Dielectric properties OF 40SiO2–40P2O5–20ZrO2 /sulfonated styrene-ethylene-butylene-styrene hybrid membranes for proton exchange membrane fuel cells

Abstract

The dielectric spectra of a series of hybrid membranes prepared with sulfonated styrene-ethylene-butylene-styrene (sSEBS) as the polymeric matrix, and zirconia-modified phosphosilicate (40SiO2–40P2O5–20ZrO2), as inorganic filler through direct infiltration, was analysed. All the membranes displayed characteristic sSEBS spectra, consisting of three molecular relaxations: A non-cooperative (β) relaxation and two cooperatives (αEB, αPS) ones ascribed to the glass transition of the ethylene-butylene and the polystyrene blocks, respectively. As a result of the infiltration of the inorganic component (40SiO2–40P2O5–20ZrO2), the dielectric spectra were considerably modified. Accordingly, the formation of dynamic crosslinking (M-O-M′ bonds, with M = P, Si, Zr) difficulties the motion of the αEB process, thus shifting it towards higher temperatures.
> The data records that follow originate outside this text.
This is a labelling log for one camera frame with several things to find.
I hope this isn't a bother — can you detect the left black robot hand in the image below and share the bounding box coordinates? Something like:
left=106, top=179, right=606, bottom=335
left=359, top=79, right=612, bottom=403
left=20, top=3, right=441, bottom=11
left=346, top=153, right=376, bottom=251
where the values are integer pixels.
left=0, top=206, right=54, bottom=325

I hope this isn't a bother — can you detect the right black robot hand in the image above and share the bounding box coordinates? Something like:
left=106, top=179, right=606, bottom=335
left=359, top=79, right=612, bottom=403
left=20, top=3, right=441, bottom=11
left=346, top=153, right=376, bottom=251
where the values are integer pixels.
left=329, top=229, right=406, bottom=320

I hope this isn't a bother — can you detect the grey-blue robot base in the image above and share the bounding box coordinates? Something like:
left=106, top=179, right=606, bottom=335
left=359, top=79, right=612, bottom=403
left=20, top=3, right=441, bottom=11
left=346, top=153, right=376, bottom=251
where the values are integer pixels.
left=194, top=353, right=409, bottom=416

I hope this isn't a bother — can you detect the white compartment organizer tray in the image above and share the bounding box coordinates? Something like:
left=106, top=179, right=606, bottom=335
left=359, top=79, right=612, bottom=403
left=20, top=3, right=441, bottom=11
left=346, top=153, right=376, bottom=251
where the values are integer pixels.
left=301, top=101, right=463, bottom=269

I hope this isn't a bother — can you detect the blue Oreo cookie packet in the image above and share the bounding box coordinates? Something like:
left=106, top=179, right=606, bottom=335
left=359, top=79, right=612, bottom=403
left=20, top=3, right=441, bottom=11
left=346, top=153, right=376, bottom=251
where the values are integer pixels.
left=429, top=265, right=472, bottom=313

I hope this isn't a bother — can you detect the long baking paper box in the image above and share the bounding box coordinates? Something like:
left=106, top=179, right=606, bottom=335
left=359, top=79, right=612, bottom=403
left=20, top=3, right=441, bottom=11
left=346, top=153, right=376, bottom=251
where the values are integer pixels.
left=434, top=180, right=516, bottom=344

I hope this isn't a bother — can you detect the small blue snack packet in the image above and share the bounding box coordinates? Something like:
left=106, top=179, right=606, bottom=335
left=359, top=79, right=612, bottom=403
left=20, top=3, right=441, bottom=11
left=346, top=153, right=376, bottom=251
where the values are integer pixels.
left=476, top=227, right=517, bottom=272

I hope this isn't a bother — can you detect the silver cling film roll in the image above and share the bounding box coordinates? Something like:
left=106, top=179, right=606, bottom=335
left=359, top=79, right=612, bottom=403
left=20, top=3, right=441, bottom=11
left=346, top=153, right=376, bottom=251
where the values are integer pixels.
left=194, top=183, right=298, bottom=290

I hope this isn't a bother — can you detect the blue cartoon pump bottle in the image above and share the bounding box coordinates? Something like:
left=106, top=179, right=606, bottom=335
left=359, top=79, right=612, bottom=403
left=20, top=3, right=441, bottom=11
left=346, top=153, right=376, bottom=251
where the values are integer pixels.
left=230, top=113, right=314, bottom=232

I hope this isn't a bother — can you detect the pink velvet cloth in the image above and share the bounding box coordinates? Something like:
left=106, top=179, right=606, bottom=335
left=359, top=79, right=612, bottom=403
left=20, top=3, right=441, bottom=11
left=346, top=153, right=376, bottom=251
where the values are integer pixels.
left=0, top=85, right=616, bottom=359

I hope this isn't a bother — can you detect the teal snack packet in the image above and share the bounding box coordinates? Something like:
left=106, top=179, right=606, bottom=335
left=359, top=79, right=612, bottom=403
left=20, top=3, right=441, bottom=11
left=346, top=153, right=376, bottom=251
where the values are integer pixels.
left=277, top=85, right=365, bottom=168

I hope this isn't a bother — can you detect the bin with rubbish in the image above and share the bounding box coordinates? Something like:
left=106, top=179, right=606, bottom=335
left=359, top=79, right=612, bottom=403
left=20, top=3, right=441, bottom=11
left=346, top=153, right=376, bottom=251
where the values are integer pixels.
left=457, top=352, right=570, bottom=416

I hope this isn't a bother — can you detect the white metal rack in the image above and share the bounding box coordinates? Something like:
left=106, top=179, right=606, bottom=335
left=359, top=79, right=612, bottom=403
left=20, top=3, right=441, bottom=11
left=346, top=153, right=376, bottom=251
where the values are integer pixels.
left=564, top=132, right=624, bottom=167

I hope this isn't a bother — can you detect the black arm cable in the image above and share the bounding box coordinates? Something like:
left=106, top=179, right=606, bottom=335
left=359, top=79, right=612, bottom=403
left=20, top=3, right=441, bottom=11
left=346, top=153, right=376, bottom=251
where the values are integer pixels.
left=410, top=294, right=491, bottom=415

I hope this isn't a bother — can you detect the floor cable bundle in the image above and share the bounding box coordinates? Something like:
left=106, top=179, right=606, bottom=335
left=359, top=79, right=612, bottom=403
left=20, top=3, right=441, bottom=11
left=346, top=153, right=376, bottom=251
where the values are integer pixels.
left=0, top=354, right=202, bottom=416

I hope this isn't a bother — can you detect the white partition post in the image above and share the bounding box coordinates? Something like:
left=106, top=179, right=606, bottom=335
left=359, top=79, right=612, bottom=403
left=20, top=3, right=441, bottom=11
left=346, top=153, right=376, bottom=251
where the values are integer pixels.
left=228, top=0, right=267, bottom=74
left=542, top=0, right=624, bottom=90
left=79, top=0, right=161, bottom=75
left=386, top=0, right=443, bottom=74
Moreover, a significant plasticisation effect was found at high temperatures, which facilitates the activation of the αPS process. Furthermore, the decreasing values of the fragility parameter, due to the infiltration of the inorganic filler, revealed that all hybrid membranes displayed an arrangement of molecular chains and a strong behaviour. Thus, higher resistance to sudden temperature changes is expected. The optimum infiltration time (τinf) is between 10 and 20 min since it provides acceptable values of electric permittivity, and the induced dynamic crosslinking brings the glass transitions of both blocks closer. Consequently, a complete characterisation of the molecular mobility by studying the spectrum of dielectric relaxations enables to fine-tune the membranes for an optimum design focused on its application in a proton exchange membrane fuel cell (PEMFC).